Bill Shorten takes climate change seriously, so guess who isn’t happy with him?
‘The frontline of climate change’ was the appealing subject of the email I received from Labor this morning. It read:
We often talk about what effects climate change will have on our economy, or on agricultural land, or how many more natural disasters we’re likely to suffer.
What we talk about less is how climate change is affecting some of our closest neighbours right now. And it’s devastating. The Papua New Guinea and island nations in the pacific are facing real, existential threats from climate change.
Bill Shorten, Tanya Plibersek and Richard Marles are visiting these islands this week and talking to people about life at the frontline of climate change.
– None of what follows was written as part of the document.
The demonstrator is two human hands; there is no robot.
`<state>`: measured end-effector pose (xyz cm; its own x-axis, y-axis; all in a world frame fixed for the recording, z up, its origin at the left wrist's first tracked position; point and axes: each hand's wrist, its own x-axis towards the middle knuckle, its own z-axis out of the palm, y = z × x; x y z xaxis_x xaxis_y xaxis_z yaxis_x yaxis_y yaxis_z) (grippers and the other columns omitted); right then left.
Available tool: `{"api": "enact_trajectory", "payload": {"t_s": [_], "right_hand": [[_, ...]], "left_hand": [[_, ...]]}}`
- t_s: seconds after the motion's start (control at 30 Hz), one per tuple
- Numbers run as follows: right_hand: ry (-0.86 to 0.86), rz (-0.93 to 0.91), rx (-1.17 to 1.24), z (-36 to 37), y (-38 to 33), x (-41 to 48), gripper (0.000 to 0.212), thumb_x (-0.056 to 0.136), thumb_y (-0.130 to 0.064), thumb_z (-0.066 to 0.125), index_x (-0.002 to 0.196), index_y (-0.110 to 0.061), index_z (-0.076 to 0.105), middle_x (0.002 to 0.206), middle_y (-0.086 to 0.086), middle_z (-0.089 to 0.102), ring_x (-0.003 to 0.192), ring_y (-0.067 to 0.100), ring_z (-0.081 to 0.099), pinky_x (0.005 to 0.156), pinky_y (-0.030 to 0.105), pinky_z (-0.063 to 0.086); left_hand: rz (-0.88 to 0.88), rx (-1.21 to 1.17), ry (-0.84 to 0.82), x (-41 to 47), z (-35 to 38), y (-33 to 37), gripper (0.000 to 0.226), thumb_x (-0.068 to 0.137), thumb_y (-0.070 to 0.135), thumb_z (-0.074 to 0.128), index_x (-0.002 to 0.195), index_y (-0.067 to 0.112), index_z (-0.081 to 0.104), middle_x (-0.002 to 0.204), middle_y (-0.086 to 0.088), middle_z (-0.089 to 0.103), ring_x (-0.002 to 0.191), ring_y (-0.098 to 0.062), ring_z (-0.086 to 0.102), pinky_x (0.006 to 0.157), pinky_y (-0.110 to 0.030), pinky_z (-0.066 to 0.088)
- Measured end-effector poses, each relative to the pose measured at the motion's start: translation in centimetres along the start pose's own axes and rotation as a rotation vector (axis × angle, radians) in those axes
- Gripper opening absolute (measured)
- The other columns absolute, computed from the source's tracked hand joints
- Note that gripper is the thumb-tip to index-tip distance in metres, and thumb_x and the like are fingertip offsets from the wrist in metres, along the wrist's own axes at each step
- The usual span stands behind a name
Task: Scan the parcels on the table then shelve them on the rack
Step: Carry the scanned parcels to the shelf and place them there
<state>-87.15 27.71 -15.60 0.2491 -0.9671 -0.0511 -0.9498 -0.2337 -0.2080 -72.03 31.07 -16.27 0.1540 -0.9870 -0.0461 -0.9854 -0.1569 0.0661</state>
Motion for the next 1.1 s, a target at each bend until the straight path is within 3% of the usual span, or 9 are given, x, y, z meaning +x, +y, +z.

This is an issue that isn’t going to go away – we’re likely to see and hear a lot more about it as the International Climate Change Conference in Paris approaches at the end of this month. We’ll keep you informed as much as we can.
Now you’d think that’d be a good thing. Here we have a group of politicians and a political party taking climate change seriously and placing it front and centre on the table. And added to that, they are engaging with counties that are most likely to be the first victims of rapid change.
In most countries this concern and their initiative would be applauded. But they might just happen to be countries where the Murdoch media doesn’t have the same influence as it does here. Instead of it being applauded, we see it derided. Andrew Bolt of The Herald Sun led the way:
LABOR leader Bill Shorten will test the honesty of journalists this week when he tours Pacific Islands he claims are drowning.
Will they dare report that most of the islands are in fact growing or stable? Or will they again prove they cannot be trusted to tell the truth about the global warming scare?
Shorten and deputy Tanya Plibersek plan to visit Kiribati and the Marshall Islands.
As the gullible Sydney Morning Herald announced: “Labor wants to put climate change at the centre of public debate in the run-up to a major United Nations summit in Paris later this year.
Sister paper The Daily Telegraph could only feature the story as one that will see ‘Bill Shorten . . . fly 16,000km on a private jet . . .’ and mock him with the image above with the caption ‘Labor overboard with private jet tour’, while all that news.com.au wanted to tell us was that Bill Shorten danced awkwardly while in Kiribati with suggestions that it might give us a good reason to laugh at him.
One would think that the Murdoch media don’t like the idea of someone taking climate change seriously.
Personally, I’ve had it up to my teeth with the Murdoch media. How can any important issue or any non-Coalition politician get a fair run in this country while the Murdoch media has so much power and so many right-wing fanatics spreading the Murdoch gospel?